Yep, I said it. I called part of the BSG cannon ‘suck.’ It’s worse than ‘Hero,’ worse than ‘Black Market.’ It’s a piece of junk, and I’m going to pretend I didn’t watch the half of it that I did (again, like ‘Hero’).

I can only speculate as to the motivations that the BSG production staff had for making the final installment/prequel/backstory-caulk that is ‘The Plan,’ and I imagine it has something to do with milking the cash cow one last time by neatly tying up all the ‘loose’ plot-ends. The problem, though, is that there weren’t any plot-ends that needed tying up, and what results looks and feels more like a clip show than a new story told about the Cylons (TNG’s ‘Frame of Mind,’ anyone?). Which is sad, really; there’s the beginnings of some interesting stories present (Anders’ transformation into a guerrilla leader, Leoben hiding out as a stowaway, developing his fixation with Starbuck by listening to her transmissions on the wireless) but they’re so wrapped up in the muddled rush that is the rest of the film that they get lost and end up easily forgotten.

My other major problem is the one I had with ‘Razor,’ a piece I ultimately ended up liking, if only for Michelle Forbes’ cutthroat portrayal of Cain coming back for so much screen time. Namely, both suffer from the ‘fillin stuff in’ syndrome: they go back and show things they didn’t need to show (the execution of the families in ‘Razor,’ various mysterious events in ‘The Plan’) and thus take a lot of the emotional and psychological punch out of those plot points (we knew Baltar left Adama the note about there being 12 models of Cylon at the end of the miniseries, you didn’t need a meaningful music cue and slow fade to beat it into our heads long after it was no longer a salient plot point). Shelley Godfrey is way more interesting as a mystery than what ‘The Plan’ tries to retcon it into — just another stupid Cylon plot.

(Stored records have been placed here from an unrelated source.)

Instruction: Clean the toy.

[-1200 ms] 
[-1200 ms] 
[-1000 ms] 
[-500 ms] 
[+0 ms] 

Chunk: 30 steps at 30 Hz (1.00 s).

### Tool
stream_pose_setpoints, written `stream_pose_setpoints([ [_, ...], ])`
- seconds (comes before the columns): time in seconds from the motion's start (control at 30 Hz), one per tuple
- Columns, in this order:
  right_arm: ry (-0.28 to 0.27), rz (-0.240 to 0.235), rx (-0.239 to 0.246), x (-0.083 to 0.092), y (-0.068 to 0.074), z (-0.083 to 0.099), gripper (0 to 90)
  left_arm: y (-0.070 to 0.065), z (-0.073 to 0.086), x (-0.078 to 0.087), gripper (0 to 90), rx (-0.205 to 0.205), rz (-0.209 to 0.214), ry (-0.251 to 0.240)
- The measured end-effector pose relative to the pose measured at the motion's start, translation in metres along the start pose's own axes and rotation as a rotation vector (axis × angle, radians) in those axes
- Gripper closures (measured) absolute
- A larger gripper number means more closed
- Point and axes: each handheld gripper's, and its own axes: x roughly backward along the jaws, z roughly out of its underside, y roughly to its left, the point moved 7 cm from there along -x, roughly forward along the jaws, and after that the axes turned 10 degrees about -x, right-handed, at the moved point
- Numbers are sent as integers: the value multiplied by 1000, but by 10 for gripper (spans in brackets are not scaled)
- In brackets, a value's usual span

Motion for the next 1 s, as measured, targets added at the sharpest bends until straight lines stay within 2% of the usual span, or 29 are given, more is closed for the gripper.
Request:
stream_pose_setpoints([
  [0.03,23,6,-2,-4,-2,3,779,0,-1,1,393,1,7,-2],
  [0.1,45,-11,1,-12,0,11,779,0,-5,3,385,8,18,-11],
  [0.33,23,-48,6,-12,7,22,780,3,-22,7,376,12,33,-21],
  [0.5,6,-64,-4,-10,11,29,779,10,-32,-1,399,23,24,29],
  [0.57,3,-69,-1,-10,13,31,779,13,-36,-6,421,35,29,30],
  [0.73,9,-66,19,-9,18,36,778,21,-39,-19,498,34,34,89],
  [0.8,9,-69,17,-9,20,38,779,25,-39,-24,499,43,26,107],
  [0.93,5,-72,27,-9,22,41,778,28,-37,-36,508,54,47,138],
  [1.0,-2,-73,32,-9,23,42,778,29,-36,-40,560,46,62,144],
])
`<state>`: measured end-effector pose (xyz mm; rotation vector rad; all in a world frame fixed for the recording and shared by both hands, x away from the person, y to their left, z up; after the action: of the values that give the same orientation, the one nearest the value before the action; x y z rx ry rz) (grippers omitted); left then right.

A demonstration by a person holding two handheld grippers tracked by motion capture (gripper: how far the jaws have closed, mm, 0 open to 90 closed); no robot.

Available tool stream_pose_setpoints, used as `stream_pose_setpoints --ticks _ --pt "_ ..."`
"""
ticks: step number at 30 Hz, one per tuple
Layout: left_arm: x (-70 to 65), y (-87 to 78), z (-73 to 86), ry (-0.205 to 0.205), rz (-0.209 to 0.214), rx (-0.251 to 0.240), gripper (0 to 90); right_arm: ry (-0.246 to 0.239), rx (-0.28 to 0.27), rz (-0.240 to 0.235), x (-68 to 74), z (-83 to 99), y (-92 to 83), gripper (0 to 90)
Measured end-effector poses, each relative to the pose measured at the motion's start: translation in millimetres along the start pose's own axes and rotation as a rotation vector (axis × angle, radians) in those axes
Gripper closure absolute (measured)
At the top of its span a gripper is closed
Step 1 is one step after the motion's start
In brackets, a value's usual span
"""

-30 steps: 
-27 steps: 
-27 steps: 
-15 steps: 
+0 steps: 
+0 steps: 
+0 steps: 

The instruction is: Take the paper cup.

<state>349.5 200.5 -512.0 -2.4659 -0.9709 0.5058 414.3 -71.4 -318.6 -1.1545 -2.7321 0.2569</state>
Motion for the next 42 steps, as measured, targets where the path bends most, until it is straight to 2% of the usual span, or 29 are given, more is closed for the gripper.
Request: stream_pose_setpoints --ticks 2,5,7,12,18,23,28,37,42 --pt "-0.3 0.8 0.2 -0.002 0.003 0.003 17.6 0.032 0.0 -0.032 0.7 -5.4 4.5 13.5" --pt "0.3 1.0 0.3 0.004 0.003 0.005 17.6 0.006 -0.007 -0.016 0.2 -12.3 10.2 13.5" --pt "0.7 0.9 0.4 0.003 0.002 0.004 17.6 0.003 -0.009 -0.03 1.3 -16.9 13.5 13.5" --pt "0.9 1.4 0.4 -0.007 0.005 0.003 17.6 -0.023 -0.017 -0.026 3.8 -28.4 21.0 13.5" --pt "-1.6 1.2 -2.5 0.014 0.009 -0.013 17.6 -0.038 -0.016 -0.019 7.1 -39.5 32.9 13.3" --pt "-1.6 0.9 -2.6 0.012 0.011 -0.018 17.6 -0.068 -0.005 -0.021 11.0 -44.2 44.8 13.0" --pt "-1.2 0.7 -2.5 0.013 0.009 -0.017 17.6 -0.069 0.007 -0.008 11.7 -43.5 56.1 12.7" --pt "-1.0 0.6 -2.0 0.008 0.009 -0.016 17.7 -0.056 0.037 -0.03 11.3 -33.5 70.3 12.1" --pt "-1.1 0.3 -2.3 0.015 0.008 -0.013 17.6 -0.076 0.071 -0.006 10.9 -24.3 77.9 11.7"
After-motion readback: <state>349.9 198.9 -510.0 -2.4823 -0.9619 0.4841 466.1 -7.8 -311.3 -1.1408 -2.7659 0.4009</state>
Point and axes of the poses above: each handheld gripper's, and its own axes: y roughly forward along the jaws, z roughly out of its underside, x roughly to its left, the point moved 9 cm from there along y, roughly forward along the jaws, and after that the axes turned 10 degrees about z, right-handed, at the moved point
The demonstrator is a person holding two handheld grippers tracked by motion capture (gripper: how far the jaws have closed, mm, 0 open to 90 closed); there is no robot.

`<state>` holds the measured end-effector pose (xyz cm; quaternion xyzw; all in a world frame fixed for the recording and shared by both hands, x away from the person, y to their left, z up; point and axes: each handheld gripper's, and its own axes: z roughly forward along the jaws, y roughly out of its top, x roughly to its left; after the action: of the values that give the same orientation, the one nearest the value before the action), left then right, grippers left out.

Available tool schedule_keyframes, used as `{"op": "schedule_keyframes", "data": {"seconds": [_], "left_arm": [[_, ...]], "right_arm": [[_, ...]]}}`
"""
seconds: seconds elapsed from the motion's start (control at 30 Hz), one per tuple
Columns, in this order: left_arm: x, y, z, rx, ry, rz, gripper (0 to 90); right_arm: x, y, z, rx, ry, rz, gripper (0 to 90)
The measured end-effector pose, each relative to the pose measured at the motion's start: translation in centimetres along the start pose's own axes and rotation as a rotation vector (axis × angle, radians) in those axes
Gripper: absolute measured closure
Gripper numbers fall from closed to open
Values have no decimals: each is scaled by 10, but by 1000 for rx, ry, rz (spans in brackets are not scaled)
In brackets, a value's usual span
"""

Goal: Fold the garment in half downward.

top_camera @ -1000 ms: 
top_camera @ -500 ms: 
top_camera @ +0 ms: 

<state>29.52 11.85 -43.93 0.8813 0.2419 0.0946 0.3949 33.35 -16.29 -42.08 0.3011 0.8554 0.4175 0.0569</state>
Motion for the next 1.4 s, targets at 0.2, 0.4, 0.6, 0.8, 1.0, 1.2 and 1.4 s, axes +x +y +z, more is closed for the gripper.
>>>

Dean Stockwell, badass and creepy though he is, can’t even save the day (I do love his scene with Ellen Tigh in the sickbay, though, and he has some generally choice lines) and his character ends up being rather one-note. I suppose it’s the problem with the whole thing. All the characters have been developed deeply, dramatically, and fantastically, and there seems to be a reluctance (or refusal) to pour the same kind of power into this, the last appendix of the saga. Too bad, I would have enjoyed that, one last little story in the collection. Instead what we’re given is a low-budged (all the CGI shots smack of a low budget, especially compared to the series) and half-assed couple of hours that, instead of highlighting what was so great and original and well-done about the four seasons and the miniseries, just serves as a strong reminder that that kind of awe-inspiring science fiction on television is probably over for a very long time. and has been since we panned out from Adama perched atop Laura Roslin’s grave.